There had been confusion as to who might have picked him up at the jail.

Uncertainty surrounded his potential release time, leaving his case-worker off duty, while ready-to-help relatives were not notified because jail policy is that they are too busy to make calls for parolees.

A musician by trade, Smith was damaged early in life by a dose of bad drugs. But he was never arrested until he was 61, when he possessed a small amount of cocaine. The matter was pending for two years when he turned himself in to get it over with. After 48 days in jail, the court agreed that with his obviously failing health, he didn't need to do more time. So he was released.

But freedom wasn't what Smith needed. He needed compassion, and the system didn't offer that. Discharge from the Jackson Pike Jail in the dead of winter, absent being picked up by someone, is tantamount to a death sentence. Michelle "Indian" Baker recounted her earlier experience being released from Jackson Pike in 5 degree weather, with only the T-shirt she was arrested in. Although defying her post-release warning not to solicit a ride from others [and thus risking re-arrest from even colder authorities], she found one person who not only gave her a ride to her freeway exit, but gave her the jacket he had just taken from his brother.
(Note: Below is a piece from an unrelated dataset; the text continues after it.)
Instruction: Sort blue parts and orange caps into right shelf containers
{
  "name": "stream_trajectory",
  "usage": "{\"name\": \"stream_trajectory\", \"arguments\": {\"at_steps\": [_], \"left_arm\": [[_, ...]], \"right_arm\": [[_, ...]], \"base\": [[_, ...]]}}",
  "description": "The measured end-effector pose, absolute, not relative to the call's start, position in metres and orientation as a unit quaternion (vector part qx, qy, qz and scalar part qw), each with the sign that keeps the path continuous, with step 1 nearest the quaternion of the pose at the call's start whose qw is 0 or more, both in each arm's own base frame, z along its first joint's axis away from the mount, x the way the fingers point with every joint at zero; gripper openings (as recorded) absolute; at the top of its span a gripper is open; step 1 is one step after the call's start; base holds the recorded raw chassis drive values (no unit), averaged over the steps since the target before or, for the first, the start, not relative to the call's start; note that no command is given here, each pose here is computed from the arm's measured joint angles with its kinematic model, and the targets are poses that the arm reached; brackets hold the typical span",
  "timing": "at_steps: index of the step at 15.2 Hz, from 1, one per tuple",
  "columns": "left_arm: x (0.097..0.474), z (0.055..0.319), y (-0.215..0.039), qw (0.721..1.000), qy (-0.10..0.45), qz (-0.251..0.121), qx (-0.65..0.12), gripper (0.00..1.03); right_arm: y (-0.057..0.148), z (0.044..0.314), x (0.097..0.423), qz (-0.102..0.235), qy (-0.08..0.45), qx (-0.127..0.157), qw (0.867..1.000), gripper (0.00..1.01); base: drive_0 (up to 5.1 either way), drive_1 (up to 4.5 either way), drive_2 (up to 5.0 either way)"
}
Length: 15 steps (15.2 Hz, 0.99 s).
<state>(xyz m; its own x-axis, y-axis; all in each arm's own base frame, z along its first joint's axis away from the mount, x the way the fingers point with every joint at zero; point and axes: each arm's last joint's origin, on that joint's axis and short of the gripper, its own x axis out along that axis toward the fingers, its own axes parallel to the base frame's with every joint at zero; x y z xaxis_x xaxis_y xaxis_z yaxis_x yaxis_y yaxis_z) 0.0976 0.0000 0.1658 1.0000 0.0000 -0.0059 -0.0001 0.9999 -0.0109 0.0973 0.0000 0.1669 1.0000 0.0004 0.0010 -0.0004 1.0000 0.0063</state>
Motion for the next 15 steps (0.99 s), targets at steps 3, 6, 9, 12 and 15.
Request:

He explained that his brother had just been booked for triple murder and would not be needing the jacket again.

Smith struggled through life with drugs, schizophrenia and a bad heart. He looked more like 105 than 63, some said. He walked slowly, placing one foot in front of the other, heel to toe. But those skinny feet were all one could see sticking out when he was found under a drift of new snow.

Nonetheless, sun or snow, Jackson Pike Jail continues to release over 100 prisoners every day of the year, at all hours. If they don't have a ride, it can be their Death March to freedom. No joke.